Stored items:
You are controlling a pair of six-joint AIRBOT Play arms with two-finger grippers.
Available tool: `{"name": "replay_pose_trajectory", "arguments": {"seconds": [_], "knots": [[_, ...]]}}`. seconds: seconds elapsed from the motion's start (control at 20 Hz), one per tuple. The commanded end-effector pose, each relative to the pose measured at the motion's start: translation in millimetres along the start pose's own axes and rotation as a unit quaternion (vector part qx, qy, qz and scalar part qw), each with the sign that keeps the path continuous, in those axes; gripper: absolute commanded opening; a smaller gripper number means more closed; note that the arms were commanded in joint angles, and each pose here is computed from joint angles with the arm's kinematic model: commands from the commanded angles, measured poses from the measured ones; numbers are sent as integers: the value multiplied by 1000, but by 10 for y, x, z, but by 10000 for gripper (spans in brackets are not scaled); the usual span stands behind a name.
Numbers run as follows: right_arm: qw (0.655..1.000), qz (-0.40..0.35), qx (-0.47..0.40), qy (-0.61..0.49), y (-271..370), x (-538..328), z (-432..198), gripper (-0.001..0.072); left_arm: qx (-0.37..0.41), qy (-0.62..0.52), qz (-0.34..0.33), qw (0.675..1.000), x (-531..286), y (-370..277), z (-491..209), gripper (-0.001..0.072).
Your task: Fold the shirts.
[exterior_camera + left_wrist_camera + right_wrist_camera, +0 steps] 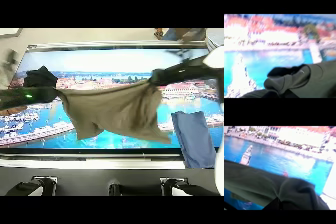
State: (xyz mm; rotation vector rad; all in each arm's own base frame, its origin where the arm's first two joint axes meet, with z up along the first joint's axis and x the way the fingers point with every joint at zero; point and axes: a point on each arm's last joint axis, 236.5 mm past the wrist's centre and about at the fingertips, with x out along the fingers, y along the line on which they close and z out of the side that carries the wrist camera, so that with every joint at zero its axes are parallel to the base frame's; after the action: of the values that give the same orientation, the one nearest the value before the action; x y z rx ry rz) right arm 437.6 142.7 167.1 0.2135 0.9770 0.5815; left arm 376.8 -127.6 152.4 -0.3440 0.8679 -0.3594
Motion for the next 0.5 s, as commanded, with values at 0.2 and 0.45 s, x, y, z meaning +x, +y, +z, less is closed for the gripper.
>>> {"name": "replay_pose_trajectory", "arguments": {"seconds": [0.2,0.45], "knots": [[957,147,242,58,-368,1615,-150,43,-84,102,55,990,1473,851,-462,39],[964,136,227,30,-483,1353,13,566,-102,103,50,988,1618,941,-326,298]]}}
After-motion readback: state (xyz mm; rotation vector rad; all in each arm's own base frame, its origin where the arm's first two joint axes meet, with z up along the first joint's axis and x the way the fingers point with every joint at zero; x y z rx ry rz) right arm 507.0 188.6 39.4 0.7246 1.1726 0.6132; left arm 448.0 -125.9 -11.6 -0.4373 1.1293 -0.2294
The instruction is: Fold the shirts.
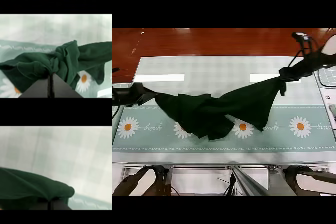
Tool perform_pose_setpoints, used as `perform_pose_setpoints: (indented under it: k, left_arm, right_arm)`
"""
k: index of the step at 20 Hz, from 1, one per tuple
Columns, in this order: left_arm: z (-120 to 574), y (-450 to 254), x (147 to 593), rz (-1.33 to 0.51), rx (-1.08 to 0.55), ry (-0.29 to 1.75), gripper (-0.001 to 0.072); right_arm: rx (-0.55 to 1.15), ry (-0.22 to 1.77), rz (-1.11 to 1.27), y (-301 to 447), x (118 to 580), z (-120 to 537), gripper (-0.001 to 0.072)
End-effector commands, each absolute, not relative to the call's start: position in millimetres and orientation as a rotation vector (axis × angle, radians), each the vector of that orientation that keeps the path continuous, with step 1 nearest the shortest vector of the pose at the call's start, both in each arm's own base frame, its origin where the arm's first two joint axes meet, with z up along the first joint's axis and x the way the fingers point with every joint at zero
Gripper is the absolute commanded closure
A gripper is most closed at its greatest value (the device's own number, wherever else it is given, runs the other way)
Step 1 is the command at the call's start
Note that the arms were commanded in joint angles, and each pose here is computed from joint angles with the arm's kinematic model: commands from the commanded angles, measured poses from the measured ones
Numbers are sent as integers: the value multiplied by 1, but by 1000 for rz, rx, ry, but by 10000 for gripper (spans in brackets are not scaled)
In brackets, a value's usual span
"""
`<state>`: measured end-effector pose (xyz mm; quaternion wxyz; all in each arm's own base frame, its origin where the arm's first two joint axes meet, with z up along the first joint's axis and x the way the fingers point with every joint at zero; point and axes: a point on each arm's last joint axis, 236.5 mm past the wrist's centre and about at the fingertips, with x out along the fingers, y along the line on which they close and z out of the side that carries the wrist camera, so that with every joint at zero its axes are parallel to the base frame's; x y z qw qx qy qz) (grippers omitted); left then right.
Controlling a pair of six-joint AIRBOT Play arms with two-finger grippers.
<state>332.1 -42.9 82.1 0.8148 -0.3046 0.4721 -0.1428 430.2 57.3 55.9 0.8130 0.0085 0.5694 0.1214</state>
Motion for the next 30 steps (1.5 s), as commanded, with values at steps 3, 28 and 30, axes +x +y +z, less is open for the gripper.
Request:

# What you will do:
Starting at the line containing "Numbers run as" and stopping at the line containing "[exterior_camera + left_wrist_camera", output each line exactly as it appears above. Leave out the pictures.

# Written response:
Numbers run as follows: right_arm: qw (0.655..1.000), qz (-0.40..0.35), qx (-0.47..0.40), qy (-0.61..0.49), y (-271..370), x (-538..328), z (-432..198), gripper (-0.001..0.072); left_arm: qx (-0.37..0.41), qy (-0.62..0.52), qz (-0.34..0.33), qw (0.675..1.000), x (-531..286), y (-370..277), z (-491..209), gripper (-0.001..0.072).
Your task: Fold the shirts.
[exterior_camera + left_wrist_camera + right_wrist_camera, +0 steps] 

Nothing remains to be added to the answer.